◆ **What this task involves**
Check each line of the material that follows, and copy those holding the string "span".

━━━━━━━━

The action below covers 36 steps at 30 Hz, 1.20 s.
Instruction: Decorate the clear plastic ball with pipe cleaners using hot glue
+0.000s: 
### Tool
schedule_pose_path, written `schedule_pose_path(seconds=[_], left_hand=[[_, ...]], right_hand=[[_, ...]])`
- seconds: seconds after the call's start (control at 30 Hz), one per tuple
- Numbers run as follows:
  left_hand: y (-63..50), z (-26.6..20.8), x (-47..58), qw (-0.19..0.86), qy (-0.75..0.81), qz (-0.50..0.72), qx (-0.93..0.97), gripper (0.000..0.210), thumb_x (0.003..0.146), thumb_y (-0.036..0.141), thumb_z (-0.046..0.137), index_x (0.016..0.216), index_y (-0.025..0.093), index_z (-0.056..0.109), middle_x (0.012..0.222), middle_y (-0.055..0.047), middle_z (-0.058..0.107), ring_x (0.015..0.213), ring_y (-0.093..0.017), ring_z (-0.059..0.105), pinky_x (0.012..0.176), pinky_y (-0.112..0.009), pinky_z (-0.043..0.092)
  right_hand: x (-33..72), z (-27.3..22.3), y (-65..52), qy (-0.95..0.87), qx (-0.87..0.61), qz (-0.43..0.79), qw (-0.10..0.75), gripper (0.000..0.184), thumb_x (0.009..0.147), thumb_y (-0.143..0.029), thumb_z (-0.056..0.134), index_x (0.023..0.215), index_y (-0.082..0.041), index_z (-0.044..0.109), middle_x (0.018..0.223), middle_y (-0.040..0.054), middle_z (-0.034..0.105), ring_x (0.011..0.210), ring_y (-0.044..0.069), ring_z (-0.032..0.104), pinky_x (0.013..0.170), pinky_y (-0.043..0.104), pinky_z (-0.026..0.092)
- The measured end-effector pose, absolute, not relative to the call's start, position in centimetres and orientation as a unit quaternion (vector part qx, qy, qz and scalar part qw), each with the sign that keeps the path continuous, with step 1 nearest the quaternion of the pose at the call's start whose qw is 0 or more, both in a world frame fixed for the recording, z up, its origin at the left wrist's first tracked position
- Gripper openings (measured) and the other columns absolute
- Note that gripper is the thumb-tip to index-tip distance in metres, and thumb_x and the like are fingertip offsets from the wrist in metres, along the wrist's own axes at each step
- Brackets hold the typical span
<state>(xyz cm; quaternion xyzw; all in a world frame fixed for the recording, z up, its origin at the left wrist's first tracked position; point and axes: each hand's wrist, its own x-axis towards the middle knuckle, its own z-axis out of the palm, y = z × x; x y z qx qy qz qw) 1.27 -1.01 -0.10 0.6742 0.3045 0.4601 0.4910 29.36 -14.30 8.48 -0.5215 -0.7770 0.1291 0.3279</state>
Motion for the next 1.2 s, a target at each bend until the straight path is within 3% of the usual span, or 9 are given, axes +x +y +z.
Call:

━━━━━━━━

◆ **Your response**
- Brackets hold the typical span
Motion for the next 1.2 s, a target at each bend until the straight path is within 3% of the usual span, or 9 are given, axes +x +y +z.

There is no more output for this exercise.